“Citizens’ jury questions economics of nuke dump” is the headline to Rebecca Puddy’s article on page 2 of The Australian on Monday 11 July, 2016. Ms Puddy’s article begins: “The bid to establish a nuclear waste facility in South Australia has suffered a further setback, after an independent “citizens’ jury” raised concerns about the economic viability of the project.…after hearing from experts, the jury questioned the economic underpinnings of the [nuclear royal] commission’s findings.” Daniel Wills, State Political Editor of The Advertiser, wrote an article (“Nuclear jury calls for more rigorous information”) on the same day in which he said: “A citizens’ jury of 54 people has called for closer analysis of the business case underpinning a proposed nuclear waste dump in SA…” (The Advertiser, 11 July, 2016, p.4).
I attended the citizens’ jury’s deliberations on Saturday 9 July, as an expert witness. This was principally as a result of my articles opposing the dump in my Tuesday column in In Daily. There was one other expert economics witness questioning the economics of the dump: Rod Campbell, Research Director of the Australia Institute in Canberra. Several of the expert witnesses supporting the economics of the dump had been involved in undertaking the economic/financial analysis of the dump for the Royal Commission.
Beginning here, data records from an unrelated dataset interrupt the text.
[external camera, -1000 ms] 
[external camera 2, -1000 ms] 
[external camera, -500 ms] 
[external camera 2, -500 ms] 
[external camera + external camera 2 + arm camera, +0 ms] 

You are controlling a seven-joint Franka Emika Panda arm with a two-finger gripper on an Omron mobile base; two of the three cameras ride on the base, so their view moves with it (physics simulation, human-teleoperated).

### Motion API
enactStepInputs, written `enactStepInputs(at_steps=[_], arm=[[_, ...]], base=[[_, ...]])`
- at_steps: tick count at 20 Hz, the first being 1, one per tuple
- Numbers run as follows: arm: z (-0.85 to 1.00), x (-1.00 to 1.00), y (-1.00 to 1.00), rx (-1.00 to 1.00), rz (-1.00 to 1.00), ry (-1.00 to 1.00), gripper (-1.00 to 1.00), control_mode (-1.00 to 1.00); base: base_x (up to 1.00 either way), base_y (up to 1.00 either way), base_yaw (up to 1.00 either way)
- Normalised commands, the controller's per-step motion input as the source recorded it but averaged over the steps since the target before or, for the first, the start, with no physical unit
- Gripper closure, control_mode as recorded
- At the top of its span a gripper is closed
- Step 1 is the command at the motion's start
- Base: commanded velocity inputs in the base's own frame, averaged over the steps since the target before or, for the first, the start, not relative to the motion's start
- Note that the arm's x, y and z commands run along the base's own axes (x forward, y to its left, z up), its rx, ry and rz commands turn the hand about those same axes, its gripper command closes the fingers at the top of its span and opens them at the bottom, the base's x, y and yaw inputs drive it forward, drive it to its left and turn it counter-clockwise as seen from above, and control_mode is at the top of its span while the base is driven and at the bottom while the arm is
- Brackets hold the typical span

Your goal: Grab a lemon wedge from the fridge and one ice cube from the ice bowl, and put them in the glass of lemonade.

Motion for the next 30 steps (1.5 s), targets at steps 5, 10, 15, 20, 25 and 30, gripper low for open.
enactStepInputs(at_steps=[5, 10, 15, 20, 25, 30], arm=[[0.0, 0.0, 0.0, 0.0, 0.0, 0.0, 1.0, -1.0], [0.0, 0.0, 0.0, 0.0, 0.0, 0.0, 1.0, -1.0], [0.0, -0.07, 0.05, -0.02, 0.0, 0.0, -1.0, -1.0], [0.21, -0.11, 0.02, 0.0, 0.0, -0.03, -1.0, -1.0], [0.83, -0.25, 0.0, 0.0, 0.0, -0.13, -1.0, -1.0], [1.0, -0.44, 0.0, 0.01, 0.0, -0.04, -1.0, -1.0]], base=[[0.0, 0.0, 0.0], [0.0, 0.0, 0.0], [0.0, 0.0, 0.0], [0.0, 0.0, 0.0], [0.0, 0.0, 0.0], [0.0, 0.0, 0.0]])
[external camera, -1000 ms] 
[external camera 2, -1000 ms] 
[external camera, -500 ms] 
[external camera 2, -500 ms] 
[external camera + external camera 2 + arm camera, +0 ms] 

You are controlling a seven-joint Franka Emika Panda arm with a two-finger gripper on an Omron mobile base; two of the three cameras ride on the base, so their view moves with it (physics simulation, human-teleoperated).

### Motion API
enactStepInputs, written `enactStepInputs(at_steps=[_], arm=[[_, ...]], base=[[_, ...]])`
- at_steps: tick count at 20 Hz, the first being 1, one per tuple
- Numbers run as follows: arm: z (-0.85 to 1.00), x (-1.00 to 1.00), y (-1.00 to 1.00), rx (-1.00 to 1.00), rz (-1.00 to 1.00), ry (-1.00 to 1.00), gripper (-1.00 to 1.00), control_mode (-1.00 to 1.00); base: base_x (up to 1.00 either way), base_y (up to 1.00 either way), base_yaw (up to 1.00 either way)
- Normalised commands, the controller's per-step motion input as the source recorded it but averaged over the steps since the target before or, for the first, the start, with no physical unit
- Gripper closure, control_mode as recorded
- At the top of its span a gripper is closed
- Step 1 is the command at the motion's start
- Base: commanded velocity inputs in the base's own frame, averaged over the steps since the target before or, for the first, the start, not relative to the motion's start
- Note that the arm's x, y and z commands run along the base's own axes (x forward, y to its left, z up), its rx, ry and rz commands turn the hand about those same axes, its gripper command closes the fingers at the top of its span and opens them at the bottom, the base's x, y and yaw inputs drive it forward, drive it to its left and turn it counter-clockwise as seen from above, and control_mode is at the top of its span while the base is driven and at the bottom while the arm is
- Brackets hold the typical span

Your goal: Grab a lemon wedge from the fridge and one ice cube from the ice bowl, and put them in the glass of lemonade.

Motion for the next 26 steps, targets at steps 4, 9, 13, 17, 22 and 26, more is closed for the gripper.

The Jury operated as a free-flowing discussion rather than with set pieces presented by the witnesses followed by questions from the jurors. The issues are difficult and technical. But the jurors were great. They made me think that if I am ever in deep trouble with the law, I will always opt for trial by jury.
My fellow citizens on the jury were sensible, common-sense, people, who could see that the proposed dump was not a business proposition (as described in the Royal Commission’s prospectus) that any sensible person would invest in. They quite properly insisted that the business prospectus for the dump should be made watertight – or the dump abandoned.
Pertinent questions various jurors asked included:
- What is the Royal Commission’s guesstimate of the value of the dump based on?
- Are we factoring in new technology? [The proposed project lasts for 120 years.]
- Are we burying a lost opportunity if future value is identified in the waste? [For example, to be used as fuel in 4th generation nuclear power stations.]
- Who takes accountability for managing the storage facility?
- How can the Net Present Value of the dump be presented in a language that a common person can understand?
- How do we quantify the benefit economically of the proposed nuclear storage facility? How robust are the assumptions in the Royal Commission’s Report?
- Is the proposal purely for the money? What else could the State do?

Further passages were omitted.